Конечно, для нас в приоритете (кроме промышленности) — агропромышленный комплекс. Переработать мы сегодня можем все – овес, пшеницу в муку, молоко. У нас и малые сыроварни есть, и крупный молкомбинат. Но, к сожалению, молоко он не наше перерабатывает, по крайней мере, не все, а новосибирское. Наше уходит на омский завод. Но это уже все зависит от руководителя предприятия.
— Общий объем сельхозугодий у вас сколько составляет?
— В советское время пашня была порядка 170 тысяч га, сейчас 168 тысяч, т.е. к советскому периоду по земле мы уже подошли. Потери ушли в сенокосы и пастбища. Сегодня это трудная земля, быстрого дохода там не получишь. Вопрос в стратегии, в том, насколько быстро происходит техперевооружение в растениеводстве. В этом направлении, мы считаем, район на хорошем уровне: в прошлом году 232 тысячи тонн зерновых намолотили. Более 20 центнеров с гектара — для нас очень хороший показатель.
— В сравнении с Казахстаном — да…
— Да, а по сравнению с Кубанью — не очень (смеется). И даже с Алтаем. Поэтому надо смотреть, сколько удобрений закладываем, семян элитных используем, и главное, какие у нас есть мощности, чтобы это зерно собрать, сохранить, продать, когда оно востребовано. Цифра прирастает из года в год, но мало. Сегодня уже никто в основу не ставит продовольственную безопасность, с фермера требуют экономику. Один из главных показателей – наличие в хозяйстве прибыли. Она говорит о том, что предприятие рентабельное, качественно работает с землей.

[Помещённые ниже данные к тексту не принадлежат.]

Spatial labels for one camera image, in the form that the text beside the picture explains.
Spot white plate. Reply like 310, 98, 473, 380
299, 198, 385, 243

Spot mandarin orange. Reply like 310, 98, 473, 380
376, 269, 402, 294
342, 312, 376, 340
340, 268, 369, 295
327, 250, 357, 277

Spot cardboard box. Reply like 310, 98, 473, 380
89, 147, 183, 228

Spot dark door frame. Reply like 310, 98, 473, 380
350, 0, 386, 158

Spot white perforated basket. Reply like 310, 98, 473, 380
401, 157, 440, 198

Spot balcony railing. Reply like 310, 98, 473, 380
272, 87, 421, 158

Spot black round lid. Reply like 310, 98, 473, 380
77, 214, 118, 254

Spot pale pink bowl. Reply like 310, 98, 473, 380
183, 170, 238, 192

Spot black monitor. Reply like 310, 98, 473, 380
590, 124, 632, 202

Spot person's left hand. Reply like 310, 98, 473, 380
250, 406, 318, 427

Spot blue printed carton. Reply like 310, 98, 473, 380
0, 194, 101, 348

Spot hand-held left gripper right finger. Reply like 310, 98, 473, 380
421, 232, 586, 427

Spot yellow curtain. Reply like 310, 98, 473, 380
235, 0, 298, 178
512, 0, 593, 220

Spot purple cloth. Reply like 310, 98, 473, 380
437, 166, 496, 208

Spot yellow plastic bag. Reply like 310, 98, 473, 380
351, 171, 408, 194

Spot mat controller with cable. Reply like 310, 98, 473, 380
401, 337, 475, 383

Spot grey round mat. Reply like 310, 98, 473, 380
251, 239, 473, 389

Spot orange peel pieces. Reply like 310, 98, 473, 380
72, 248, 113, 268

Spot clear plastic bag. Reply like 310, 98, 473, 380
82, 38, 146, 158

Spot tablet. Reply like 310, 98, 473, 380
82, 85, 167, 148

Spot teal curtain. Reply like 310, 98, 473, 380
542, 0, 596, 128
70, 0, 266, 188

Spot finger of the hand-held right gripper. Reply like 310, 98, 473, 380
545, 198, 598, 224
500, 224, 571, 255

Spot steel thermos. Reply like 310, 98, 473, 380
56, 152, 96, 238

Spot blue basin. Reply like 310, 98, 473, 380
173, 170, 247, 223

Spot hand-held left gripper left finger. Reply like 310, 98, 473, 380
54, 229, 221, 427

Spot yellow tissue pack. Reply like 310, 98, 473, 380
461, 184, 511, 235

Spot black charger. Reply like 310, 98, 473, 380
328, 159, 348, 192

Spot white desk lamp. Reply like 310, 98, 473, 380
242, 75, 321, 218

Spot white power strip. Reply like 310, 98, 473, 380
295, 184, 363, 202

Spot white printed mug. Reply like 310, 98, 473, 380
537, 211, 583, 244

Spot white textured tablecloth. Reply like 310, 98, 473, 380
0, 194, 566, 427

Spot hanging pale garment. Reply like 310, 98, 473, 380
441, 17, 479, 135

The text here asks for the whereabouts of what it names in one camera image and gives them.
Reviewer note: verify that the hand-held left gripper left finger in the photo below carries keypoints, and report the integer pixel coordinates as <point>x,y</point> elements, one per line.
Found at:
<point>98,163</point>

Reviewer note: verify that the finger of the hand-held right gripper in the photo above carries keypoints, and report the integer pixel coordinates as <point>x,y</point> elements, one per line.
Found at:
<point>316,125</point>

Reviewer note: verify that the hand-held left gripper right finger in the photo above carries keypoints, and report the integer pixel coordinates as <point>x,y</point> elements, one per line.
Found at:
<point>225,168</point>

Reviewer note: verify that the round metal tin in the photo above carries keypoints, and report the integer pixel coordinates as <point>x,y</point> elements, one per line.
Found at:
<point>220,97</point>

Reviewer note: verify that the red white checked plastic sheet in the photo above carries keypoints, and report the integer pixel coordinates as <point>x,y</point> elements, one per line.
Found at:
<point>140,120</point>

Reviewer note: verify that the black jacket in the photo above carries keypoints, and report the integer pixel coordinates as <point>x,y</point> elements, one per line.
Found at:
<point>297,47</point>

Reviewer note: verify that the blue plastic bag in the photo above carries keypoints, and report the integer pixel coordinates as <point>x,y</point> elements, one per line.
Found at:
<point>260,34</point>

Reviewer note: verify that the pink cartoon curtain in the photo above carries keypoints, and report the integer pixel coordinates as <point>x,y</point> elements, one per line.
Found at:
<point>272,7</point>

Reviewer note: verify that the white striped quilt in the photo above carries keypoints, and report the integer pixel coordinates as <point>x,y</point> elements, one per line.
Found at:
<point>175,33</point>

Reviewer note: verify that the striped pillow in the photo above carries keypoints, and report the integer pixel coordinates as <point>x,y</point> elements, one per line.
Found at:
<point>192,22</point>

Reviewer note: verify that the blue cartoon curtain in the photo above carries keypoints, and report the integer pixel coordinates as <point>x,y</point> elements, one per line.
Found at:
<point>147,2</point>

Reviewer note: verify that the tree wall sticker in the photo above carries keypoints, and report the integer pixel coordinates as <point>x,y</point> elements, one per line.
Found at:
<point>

— Сколько вы за последние пять лет потеряли населения?
— В принципе мы держимся вокруг 40 тысяч. В последнее время отток стабилизировался. В Калачинске в 2006 году было 24 тысячи 100 человек, а сегодня 22 тысячи 900, т.е. 1200 за 12 лет потеряли. Это статистические данные. Если берем данные свои, то ситуация другая. По нашим подсчетам, в Калачинске тысяч 25 живет.
— Эстонцы, которые у вас жили, уехали?
— В большей степени — да. И немцы тоже. Их место заняли казахстанцы, жители северных районов. Мы видим и миграцию рабочей силы. Экономически активного населения в районе чуть более 20 тысяч, из них порядка 3,5 тысячи кочуют по Омской, Тюменской, Новосибирской, Свердловской областям. У нас есть предприятие с годовым объемом более 600 млн. рублей, которое базируется в Калачинске, а работает в Тюмени. Это ООО «Концептстрой». Они работают вахтовым методом, но деньги-то у нас оставляют! Конечно, есть и потери, когда люди просто уезжают в поисках более высокой зарплаты, соответственно, их НДФЛ до нас не доходит.
— Готовы ли студенты омских вузов возвращаться в район и какие для них есть меры поддержки?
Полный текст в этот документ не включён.